In this study, we examine this question using a novel retroviral strategy to genetically manipulate a cohort of self-antigen–binding mature B cells in vivo. Using this system, all lymphoma-derived CARD11 mutations tested conferred upon CARD11 a potent ability to switch the effect of chronic binding of self-antigen from death into inducing B cell proliferation and Blimp1-mediated plasmablast differentiation and autoantibody production. We conclude that regulation of CARD11 is a central switch governing the decision between antigen-induced death and growth in mature B cells. Mutations in this switch, when paired with somatically acquired antigen receptors against self, represent a powerful initiator of aberrant B cell growth and differentiation.
RESULTS AND DISCUSSION
A human lymphoma CARD11 mutation blocks self-antigen death and drives growth
To investigate the consequences of acquiring a CARD11 somatic mutation in antigen-activated normal B cells, we developed a retroviral gene delivery system to express normal or mutant CARD11 in primary antigen-activated B cells obtained from transgenic mice (Fig. 1 a).

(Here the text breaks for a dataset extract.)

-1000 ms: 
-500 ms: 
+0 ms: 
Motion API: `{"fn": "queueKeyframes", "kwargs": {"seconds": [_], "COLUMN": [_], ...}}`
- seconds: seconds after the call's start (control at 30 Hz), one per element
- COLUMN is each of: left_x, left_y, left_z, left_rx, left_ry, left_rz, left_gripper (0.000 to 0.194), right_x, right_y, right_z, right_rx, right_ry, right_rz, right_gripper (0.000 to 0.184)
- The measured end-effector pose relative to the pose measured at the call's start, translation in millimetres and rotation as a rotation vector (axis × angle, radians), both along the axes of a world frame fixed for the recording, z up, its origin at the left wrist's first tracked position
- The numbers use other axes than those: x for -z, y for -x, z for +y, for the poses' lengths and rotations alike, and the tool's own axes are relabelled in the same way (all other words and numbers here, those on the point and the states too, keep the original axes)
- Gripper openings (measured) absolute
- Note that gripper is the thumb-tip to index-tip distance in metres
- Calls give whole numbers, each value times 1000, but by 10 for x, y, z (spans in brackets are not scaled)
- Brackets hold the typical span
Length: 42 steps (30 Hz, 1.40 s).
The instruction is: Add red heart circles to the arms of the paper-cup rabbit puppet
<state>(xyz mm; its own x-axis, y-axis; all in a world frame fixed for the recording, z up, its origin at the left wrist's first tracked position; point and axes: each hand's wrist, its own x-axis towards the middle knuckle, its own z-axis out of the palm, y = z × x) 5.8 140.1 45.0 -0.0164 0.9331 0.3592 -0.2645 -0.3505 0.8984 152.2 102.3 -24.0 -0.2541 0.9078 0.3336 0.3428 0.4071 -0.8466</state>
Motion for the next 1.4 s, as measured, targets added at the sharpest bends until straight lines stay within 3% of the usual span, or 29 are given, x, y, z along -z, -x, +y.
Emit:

Mature B cells bearing homogeneous antigen receptors against a protein antigen, hen egg lysozyme (HEL; Goodnow et al., 1988), were activated into proliferation by giving IgHEL transgenic mice an acute pulse of HEL antigen in vivo followed by stimulation of the B cells with antibodies to CD40 in culture for 3 d. During this time, the B cells were transduced with bicistronic vectors encoding enhanced GFP (EGFP) alone or EGFP and WT or different mutant forms of CARD11. We tested four CARD11 lymphoma mutations (Fig. 1 a): G123S (Mut3), L232LI (Mut10), L251P (Mut2), and D387V (Mut6), with the numbers in parentheses referring to the mutations as originally described (Lenz et al., 2008). After transduction, the antigen-activated B cells were transplanted back into syngeneic Rag1−/− mice that either lacked any antigen or CD40 growth stimuli or that expressed HEL protein in their circulation (Goodnow et al., 1988) so that the B cells were continuously stimulated by self-antigen (Fig. 1 a).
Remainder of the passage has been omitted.